======== Provided material ========

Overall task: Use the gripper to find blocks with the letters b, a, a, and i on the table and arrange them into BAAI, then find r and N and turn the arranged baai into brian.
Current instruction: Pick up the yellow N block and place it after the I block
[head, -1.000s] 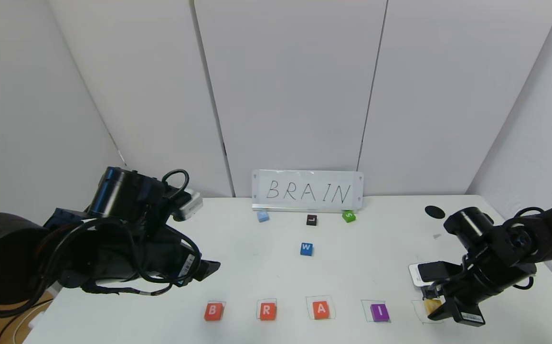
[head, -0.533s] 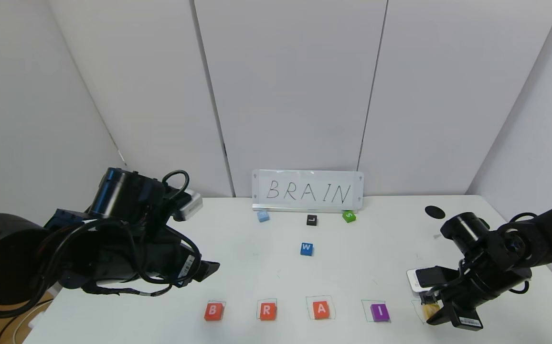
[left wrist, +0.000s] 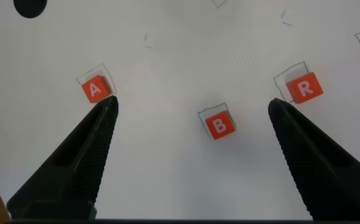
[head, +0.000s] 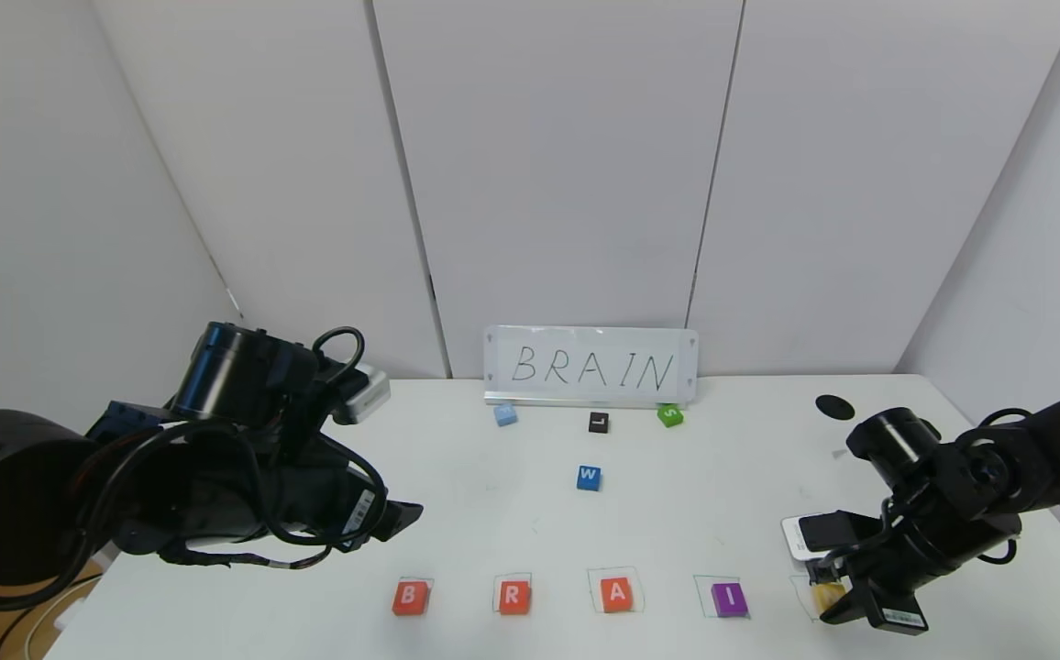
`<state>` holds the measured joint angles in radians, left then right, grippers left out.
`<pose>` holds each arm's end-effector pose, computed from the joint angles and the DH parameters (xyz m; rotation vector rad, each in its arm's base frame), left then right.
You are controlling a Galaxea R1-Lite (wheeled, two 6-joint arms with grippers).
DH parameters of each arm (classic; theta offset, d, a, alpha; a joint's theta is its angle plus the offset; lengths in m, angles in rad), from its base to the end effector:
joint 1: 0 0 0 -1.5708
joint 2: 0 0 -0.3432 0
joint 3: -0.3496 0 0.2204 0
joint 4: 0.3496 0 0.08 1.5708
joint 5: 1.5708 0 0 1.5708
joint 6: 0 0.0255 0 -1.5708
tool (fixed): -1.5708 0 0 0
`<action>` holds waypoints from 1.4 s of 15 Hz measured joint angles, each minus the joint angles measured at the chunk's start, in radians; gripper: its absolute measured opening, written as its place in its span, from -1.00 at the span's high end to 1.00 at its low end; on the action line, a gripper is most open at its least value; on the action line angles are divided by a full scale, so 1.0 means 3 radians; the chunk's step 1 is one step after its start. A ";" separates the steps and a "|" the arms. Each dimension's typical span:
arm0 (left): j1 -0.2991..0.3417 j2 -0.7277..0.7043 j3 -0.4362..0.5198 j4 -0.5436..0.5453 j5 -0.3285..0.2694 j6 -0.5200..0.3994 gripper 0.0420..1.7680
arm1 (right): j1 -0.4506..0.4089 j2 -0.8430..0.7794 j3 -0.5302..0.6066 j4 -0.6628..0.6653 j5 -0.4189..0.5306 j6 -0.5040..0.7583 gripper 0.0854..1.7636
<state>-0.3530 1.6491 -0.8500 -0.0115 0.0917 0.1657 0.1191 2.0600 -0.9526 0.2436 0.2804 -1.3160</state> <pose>0.2820 -0.1014 0.1717 0.3307 0.7498 -0.3116 0.3409 0.0479 0.0495 -0.9776 0.9103 1.1507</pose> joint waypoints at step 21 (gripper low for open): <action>-0.0112 0.0122 0.0159 -0.0313 0.0101 0.0096 -0.94 | -0.0091 0.0263 -0.0041 -0.0131 0.0130 -0.0373 0.47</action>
<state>-0.3866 1.6857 -0.8023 -0.1055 0.1221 0.1947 0.0917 2.1389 -0.9649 0.2043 0.3196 -1.4279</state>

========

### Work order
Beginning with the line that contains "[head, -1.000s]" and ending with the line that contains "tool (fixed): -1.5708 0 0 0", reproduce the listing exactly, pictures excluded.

### Solution to this problem
[head, -1.000s] 
[head, -0.533s] 
[left wrist, +0.000s] 
[head, +0.000s] 
`<state>` holds the measured joint angles in radians, left then right, grippers left out.
`<pose>` holds each arm's end-effector pose, computed from the joint angles and the DH parameters (xyz m; rotation vector rad, each in its arm's base frame), left then right.
You are controlling a Galaxea R1-Lite (wheeled, two 6-joint arms with grippers).
DH parameters of each arm (classic; theta offset, d, a, alpha; a joint's theta is its angle plus the offset; lengths in m, angles in rad), from its base to the end effector:
joint 1: 0 0 0 -1.5708
joint 2: 0 0 -0.3432 0
joint 3: -0.3496 0 0.2204 0
joint 4: 0.3496 0 0.08 1.5708
joint 5: 1.5708 0 0 1.5708
joint 6: 0 0.0255 0 -1.5708
tool (fixed): -1.5708 0 0 0

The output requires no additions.